Of particular note this past week was the observable evolution of the program as the student participants ranged from those entering the program through to the very first graduate (and soon-to-be graduates); the inaugural cycle of the program is complete. As Mary Ann Harlen remarked, we’ve been able to follow the growth of many community members from their earliest days in the program to seeing themselves in the role of researcher as they prepare to embark on the next phases of their lives as newly minted ‘PhDs’. My own experience reflects this well – I’ve often joked with my program colleagues about the feeling of being dropped in the ocean without a raft in those early days of orientation to the sense of confidence I feel in my completed dissertation and the pleasure I can take in sharing the results with different audiences.
The residency/virtual meeting model and the resulting development of the community is not an insignificant part of the research process for those in the program. All meetings serve as checkpoints designed to challenge students to question their assumptions, to build their generic research skills, to help them note areas of strength and weakness in their own and others’ work, and to constantly integrate each of these experiences and tools into their work as they move toward the completed dissertation. This process is unique to each student: right now for those entering the program, rigorous feedback will soon be given on their draft research proposals; those approaching mid-point are required to share early work on their explorations of the literature in their field and chosen methodologies; and candidates looking toward completion participate in a cumulative pattern of presentation and revision of their work with their supervisors and the wider Gateway community. The model has enough latitude that the formal plan of presentations is combined with exercises that enhance and reinforce the discussion of various issues that inevitably arise. For example, a senior student member of the program might suggest the entire group read an article to guide and extend our thinking; in other cases a faculty member might encourage a student to examine an aspect of their work more extensively.

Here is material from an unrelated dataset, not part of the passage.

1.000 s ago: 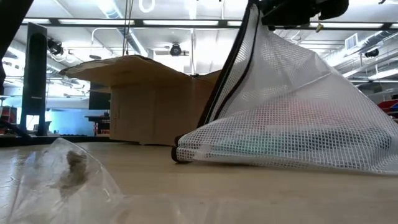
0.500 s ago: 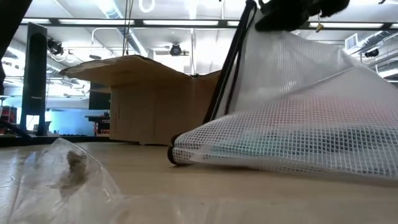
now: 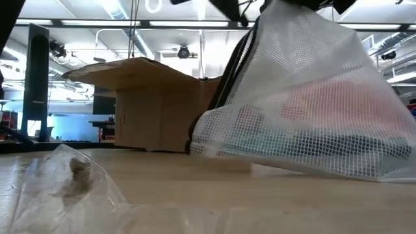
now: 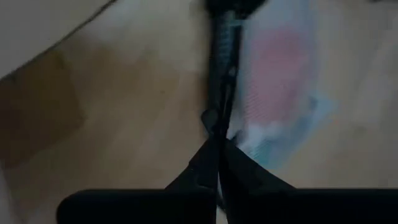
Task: Unpack boxes
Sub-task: Close the zip bag
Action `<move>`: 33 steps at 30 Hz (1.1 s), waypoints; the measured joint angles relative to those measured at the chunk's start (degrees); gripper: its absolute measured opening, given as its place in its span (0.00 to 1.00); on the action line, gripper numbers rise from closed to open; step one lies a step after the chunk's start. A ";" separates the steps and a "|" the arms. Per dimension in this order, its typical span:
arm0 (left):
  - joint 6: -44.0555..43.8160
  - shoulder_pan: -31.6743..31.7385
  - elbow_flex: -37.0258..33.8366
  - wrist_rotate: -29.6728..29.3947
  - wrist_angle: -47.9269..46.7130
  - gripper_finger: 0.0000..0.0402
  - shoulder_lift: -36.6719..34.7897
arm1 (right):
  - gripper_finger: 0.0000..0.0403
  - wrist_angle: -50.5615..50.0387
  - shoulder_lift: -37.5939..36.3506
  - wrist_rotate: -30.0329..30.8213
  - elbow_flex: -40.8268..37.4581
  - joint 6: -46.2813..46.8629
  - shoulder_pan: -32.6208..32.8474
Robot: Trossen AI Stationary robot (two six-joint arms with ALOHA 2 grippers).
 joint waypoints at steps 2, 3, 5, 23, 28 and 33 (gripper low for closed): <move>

Reflecting upon my own involvement in the process, I know now some residencies and monthly meetings left me with the feeling that I needed to stay the course – others pushed me in new and unexpected directions and a sense of jumping into the deep end of the pool. On more than one occasion, other students and faculty were able to throw me a life jacket just when I thought I was going under. As I look toward our next virtual meeting in September and the subsequent residency in October, I invite our newest cohort of Gateway students to come on in, the water’s fine!